**Given data**

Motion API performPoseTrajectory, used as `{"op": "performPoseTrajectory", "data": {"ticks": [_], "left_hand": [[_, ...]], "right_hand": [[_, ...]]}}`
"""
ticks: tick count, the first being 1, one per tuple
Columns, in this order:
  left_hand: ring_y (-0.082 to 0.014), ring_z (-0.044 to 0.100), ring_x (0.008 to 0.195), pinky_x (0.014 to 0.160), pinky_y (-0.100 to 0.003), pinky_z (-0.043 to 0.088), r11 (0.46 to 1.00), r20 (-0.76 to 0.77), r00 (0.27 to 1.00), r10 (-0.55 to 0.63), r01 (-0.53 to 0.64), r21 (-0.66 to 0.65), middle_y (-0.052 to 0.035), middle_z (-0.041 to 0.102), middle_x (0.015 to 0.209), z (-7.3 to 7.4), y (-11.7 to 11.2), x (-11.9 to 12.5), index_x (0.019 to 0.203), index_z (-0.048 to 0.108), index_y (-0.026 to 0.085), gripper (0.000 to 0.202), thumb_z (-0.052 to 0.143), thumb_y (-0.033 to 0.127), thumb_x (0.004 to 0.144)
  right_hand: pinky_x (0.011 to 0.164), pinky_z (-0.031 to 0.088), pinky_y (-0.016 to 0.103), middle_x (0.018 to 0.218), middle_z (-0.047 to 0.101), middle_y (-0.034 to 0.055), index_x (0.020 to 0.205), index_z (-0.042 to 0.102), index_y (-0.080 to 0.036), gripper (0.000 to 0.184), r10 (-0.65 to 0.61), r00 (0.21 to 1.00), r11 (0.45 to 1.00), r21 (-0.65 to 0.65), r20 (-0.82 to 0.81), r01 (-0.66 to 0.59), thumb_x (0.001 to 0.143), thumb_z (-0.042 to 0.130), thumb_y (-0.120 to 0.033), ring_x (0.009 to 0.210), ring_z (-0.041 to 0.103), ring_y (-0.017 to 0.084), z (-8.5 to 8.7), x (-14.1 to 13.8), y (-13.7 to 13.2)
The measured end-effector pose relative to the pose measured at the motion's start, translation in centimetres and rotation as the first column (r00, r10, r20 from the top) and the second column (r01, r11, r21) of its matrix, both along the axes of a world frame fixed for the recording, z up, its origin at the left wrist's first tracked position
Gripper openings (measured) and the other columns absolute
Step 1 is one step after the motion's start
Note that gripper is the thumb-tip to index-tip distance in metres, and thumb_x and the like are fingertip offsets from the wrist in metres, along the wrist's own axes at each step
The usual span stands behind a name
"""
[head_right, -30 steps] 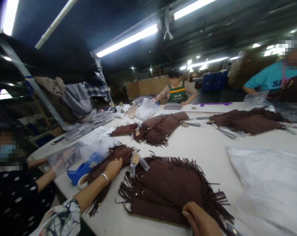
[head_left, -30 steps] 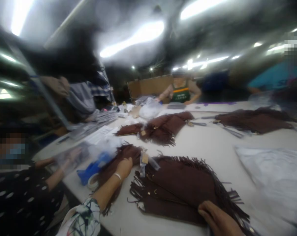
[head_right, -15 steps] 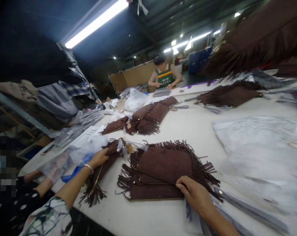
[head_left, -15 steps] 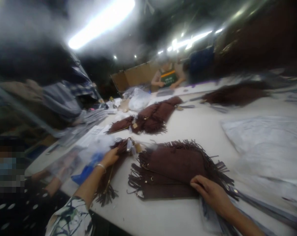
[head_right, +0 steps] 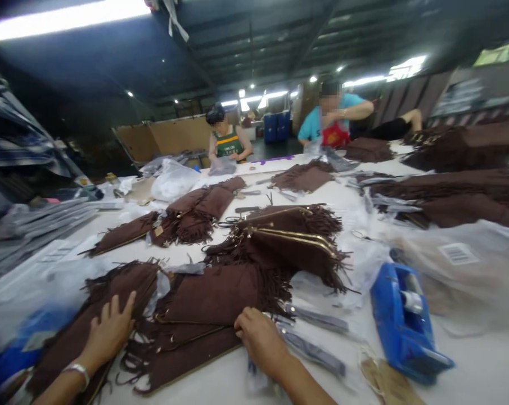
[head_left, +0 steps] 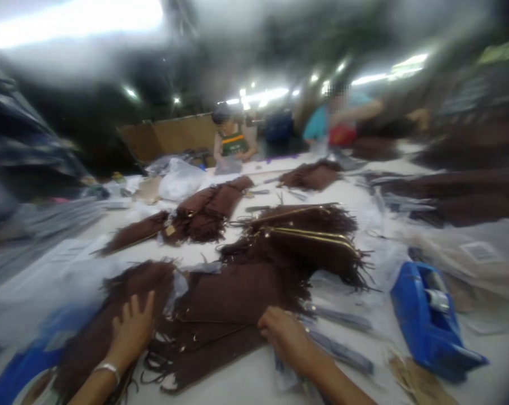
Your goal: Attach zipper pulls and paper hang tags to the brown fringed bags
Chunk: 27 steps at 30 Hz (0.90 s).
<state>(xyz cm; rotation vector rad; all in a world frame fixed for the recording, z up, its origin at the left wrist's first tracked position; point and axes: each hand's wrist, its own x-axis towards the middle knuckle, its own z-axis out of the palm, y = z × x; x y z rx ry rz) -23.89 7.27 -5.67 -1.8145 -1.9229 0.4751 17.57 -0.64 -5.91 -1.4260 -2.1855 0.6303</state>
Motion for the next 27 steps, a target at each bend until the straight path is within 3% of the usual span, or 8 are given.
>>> {"op": "performPoseTrajectory", "data": {"ticks": [6,11,13,15,17,19,23,27], "left_hand": [[-0.0381,0.036,0.133,0.097,-0.054,0.032,0.998,-0.09,0.996,0.012,-0.007,0.055,-0.0247,0.031,0.149,-1.3,1.7,-1.7,0.149,0.023,0.022,0.065,0.043,0.018,0.087],[-0.0371,0.036,0.134,0.099,-0.057,0.034,0.983,0.094,0.981,0.171,-0.177,0.054,-0.0194,0.034,0.149,-1.2,2.7,0.3,0.146,0.032,0.022,0.064,0.046,0.021,0.084],[-0.0353,0.036,0.135,0.102,-0.055,0.035,0.986,0.229,0.968,0.103,-0.13,0.102,-0.0186,0.035,0.149,-0.8,2.6,2.7,0.142,0.04,0.014,0.058,0.043,0.023,0.085],[-0.0303,0.035,0.136,0.108,-0.049,0.035,0.979,0.36,0.923,-0.135,0.068,0.193,-0.0159,0.034,0.151,-0.4,2.2,6.3,0.137,0.046,0.011,0.052,0.04,0.024,0.087],[-0.025,0.033,0.139,0.113,-0.042,0.032,0.909,0.46,0.788,-0.408,0.303,0.288,-0.0116,0.036,0.15,0.0,1.6,10.5,0.134,0.049,0.015,0.048,0.038,0.026,0.089],[-0.023,0.031,0.14,0.115,-0.04,0.031,0.846,0.514,0.674,-0.531,0.398,0.353,-0.0084,0.035,0.152,0.2,1.3,14.8,0.134,0.05,0.019,0.045,0.036,0.028,0.092],[-0.025,0.029,0.141,0.113,-0.046,0.035,0.799,0.566,0.573,-0.592,0.507,0.323,-0.0042,0.032,0.153,-0.4,2.3,21.4,0.141,0.043,0.025,0.048,0.041,0.033,0.093],[-0.0323,0.034,0.138,0.11,-0.057,0.036,0.852,0.613,0.617,-0.494,0.485,0.199,-0.0057,0.034,0.151,-2.8,4.1,23.7,0.143,0.04,0.026,0.055,0.047,0.04,0.09]], "right_hand": [[0.083,0.036,0.028,0.104,0.061,-0.0005,0.095,0.061,-0.025,0.013,-0.021,0.995,0.998,0.059,0.094,0.016,0.084,0.063,-0.021,0.099,0.052,0.019,-2.7,-0.4,-0.6],[0.077,0.039,0.024,0.1,0.065,0.0,0.088,0.064,-0.025,0.013,0.026,0.987,1.0,0.011,0.159,-0.028,0.077,0.066,-0.018,0.095,0.058,0.018,-3.5,1.1,0.5],[0.074,0.04,0.022,0.096,0.065,0.0002,0.087,0.064,-0.024,0.014,-0.013,0.989,1.0,0.005,0.145,0.012,0.077,0.063,-0.014,0.091,0.06,0.016,-2.3,2.5,0.5],[0.073,0.04,0.022,0.093,0.065,0.0001,0.086,0.063,-0.023,0.013,-0.069,0.993,0.997,0.046,0.095,0.065,0.081,0.057,-0.013,0.088,0.06,0.015,-0.3,4.4,0.7],[0.074,0.041,0.023,0.091,0.064,0.0012,0.087,0.062,-0.022,0.018,-0.155,0.985,0.982,0.12,0.072,0.146,0.086,0.048,-0.012,0.087,0.059,0.016,2.1,6.6,1.6],[0.079,0.042,0.027,0.096,0.064,0.0043,0.093,0.062,-0.022,0.026,-0.266,0.956,0.948,0.212,0.122,0.236,0.087,0.04,-0.009,0.091,0.059,0.018,4.1,8.7,3.4],[0.099,0.038,0.04,0.139,0.05,0.012,0.132,0.051,-0.022,0.06,-0.343,0.873,0.905,0.37,0.346,0.209,0.076,0.043,-0.001,0.124,0.047,0.027,4.9,12.1,8.7],[0.106,0.032,0.049,0.154,0.032,0.01,0.145,0.037,-0.027,0.08,-0.327,0.795,0.918,0.371,0.511,0.139,0.069,0.054,-0.006,0.137,0.033,0.032,1.6,14.7,13.9]]}}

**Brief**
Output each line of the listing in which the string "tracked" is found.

**Exercise response**
The measured end-effector pose relative to the pose measured at the motion's start, translation in centimetres and rotation as the first column (r00, r10, r20 from the top) and the second column (r01, r11, r21) of its matrix, both along the axes of a world frame fixed for the recording, z up, its origin at the left wrist's first tracked position
<state>(xyz cm; rotation vector rad; all in a world frame fixed for the recording, z up, its origin at the left wrist's first tracked position; point and axes: each hand's wrist, its own x-axis towards the middle knuckle, its own z-axis out of the palm, y = z × x; x y z rx ry rz) -23.89 7.27 -5.67 -1.8145 -1.9229 0.4751 17.57 -0.64 -5.91 -1.4260 -2.1855 0.6303</state>

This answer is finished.